What the exercise asks:
Could you copy out every line of the data where the word "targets" occurs?
*** Opening Exercise material ***
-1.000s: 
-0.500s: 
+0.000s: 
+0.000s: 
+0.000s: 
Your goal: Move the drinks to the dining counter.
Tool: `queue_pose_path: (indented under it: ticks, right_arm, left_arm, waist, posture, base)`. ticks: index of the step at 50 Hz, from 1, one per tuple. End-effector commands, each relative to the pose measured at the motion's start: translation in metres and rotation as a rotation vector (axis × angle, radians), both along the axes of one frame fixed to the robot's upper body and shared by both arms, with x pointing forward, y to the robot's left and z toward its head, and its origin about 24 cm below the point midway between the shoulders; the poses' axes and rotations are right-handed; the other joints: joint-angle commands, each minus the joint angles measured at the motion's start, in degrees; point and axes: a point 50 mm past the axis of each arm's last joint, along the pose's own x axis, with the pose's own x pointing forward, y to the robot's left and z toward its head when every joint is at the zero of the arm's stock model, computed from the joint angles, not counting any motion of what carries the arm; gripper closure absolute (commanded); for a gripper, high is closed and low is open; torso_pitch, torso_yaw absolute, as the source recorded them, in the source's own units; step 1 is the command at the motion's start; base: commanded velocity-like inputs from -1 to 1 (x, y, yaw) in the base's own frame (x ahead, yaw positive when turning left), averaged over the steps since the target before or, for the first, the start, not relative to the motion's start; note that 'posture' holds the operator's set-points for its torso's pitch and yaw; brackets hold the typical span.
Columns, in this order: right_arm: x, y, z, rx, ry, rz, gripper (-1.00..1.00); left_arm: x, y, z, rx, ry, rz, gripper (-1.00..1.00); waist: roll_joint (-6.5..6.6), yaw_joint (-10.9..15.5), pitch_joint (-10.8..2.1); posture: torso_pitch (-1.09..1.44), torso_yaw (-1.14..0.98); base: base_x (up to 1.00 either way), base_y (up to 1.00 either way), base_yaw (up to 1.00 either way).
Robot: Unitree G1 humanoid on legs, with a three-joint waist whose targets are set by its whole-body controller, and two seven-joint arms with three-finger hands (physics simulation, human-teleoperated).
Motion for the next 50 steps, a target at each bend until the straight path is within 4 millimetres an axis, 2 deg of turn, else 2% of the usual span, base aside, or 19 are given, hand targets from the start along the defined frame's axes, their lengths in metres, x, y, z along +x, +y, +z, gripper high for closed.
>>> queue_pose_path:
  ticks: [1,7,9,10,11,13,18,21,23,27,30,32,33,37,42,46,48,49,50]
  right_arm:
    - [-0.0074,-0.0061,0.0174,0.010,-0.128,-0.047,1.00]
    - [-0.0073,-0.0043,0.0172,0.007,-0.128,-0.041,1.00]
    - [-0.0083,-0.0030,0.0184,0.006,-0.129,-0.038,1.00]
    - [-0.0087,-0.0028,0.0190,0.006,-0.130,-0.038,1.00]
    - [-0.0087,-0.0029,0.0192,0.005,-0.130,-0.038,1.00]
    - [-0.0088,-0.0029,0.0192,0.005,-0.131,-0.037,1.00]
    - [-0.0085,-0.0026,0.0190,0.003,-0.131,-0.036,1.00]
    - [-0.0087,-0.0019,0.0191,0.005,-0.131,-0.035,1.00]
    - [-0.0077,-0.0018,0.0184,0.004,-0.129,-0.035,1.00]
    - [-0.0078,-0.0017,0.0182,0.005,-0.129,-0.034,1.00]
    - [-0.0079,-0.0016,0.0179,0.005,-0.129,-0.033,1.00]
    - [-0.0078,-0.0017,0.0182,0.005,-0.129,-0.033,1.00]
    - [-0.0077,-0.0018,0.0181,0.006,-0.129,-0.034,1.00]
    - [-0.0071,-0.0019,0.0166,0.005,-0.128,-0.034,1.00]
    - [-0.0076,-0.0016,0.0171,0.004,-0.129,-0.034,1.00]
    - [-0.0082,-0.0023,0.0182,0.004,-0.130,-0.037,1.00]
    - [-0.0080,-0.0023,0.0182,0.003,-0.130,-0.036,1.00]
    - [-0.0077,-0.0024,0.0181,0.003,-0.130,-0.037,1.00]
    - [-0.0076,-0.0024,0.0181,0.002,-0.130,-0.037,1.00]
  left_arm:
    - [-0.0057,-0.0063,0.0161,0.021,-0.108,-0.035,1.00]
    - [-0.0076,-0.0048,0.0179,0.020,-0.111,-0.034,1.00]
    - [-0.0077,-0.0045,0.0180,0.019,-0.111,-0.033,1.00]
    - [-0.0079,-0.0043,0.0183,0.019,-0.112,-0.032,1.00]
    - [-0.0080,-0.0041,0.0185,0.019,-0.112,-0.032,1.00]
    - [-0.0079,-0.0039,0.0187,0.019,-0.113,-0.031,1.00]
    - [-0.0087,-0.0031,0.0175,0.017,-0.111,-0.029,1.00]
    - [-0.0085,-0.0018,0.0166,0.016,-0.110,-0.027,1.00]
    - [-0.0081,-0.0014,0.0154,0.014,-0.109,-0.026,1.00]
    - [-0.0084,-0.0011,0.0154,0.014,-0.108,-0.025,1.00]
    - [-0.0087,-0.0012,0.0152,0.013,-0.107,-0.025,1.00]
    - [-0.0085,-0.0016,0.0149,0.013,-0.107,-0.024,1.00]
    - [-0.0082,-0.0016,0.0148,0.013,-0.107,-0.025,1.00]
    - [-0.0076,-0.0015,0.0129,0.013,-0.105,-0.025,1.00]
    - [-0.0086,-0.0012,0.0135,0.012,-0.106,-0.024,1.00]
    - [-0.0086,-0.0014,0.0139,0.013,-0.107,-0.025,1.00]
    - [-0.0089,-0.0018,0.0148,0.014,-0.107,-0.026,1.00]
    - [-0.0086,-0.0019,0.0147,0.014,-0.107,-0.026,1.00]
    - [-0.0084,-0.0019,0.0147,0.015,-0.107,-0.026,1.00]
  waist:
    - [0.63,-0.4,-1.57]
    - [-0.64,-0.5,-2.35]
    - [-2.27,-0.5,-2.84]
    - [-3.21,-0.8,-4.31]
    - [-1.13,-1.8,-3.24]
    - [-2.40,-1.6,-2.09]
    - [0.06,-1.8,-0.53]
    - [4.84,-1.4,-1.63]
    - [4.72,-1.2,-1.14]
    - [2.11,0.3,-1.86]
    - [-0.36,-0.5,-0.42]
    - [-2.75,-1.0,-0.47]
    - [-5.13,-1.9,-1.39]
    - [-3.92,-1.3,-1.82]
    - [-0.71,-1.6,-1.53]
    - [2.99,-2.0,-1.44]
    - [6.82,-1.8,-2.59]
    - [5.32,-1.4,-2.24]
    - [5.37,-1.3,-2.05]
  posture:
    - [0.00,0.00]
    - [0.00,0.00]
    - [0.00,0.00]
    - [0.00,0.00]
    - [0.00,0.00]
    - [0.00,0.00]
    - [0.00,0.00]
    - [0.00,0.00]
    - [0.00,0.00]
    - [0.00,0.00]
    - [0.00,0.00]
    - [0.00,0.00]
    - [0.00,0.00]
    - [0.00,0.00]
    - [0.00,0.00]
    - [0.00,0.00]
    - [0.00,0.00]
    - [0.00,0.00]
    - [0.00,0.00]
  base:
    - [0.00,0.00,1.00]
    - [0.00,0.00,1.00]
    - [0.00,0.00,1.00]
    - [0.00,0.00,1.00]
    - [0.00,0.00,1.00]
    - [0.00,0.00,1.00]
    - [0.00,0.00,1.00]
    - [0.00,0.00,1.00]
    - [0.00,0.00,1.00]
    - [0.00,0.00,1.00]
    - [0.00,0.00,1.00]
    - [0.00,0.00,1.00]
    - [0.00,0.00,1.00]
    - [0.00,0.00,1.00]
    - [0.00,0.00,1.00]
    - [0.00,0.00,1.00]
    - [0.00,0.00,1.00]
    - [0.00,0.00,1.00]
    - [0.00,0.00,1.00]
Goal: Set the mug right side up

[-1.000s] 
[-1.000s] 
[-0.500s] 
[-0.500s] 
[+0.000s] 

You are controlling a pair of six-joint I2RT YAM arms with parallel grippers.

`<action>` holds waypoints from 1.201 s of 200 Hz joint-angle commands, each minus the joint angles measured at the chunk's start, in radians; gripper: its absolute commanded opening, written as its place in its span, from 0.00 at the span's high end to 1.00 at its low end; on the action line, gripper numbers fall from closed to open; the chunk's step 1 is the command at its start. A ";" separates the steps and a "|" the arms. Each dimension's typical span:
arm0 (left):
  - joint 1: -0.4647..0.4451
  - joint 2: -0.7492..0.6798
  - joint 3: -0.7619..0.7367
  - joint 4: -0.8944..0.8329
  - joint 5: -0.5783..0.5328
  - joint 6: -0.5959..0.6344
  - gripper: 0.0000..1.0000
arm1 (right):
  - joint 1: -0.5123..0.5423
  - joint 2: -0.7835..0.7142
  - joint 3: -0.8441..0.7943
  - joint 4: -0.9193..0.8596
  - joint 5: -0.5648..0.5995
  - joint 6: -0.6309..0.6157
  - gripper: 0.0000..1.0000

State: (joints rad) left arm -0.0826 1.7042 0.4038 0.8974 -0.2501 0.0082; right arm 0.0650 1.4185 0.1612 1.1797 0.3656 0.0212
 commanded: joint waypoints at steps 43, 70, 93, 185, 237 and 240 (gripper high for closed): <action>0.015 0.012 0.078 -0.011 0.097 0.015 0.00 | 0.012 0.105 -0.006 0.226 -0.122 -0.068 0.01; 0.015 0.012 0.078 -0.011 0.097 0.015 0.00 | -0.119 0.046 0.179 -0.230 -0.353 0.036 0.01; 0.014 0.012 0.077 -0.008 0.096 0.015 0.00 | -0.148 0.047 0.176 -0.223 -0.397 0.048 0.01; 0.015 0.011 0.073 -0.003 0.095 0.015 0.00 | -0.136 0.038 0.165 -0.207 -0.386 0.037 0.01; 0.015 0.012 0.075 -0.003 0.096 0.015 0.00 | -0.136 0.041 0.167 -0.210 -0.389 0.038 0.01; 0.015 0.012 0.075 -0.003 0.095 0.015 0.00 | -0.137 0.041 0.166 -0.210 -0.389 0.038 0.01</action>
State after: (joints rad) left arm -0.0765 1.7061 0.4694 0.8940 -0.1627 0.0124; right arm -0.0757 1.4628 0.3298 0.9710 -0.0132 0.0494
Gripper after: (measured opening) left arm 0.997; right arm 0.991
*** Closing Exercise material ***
Response:
Robot: Unitree G1 humanoid on legs, with a three-joint waist whose targets are set by its whole-body controller, and two seven-joint arms with three-finger hands (physics simulation, human-teleoperated).
Motion for the next 50 steps, a target at each bend until the straight path is within 4 millimetres an axis, 2 deg of turn, else 2% of the usual span, base aside, or 19 are given, hand targets from the start along the defined frame's axes, their lengths in metres, x, y, z along +x, +y, +z, gripper high for closed.

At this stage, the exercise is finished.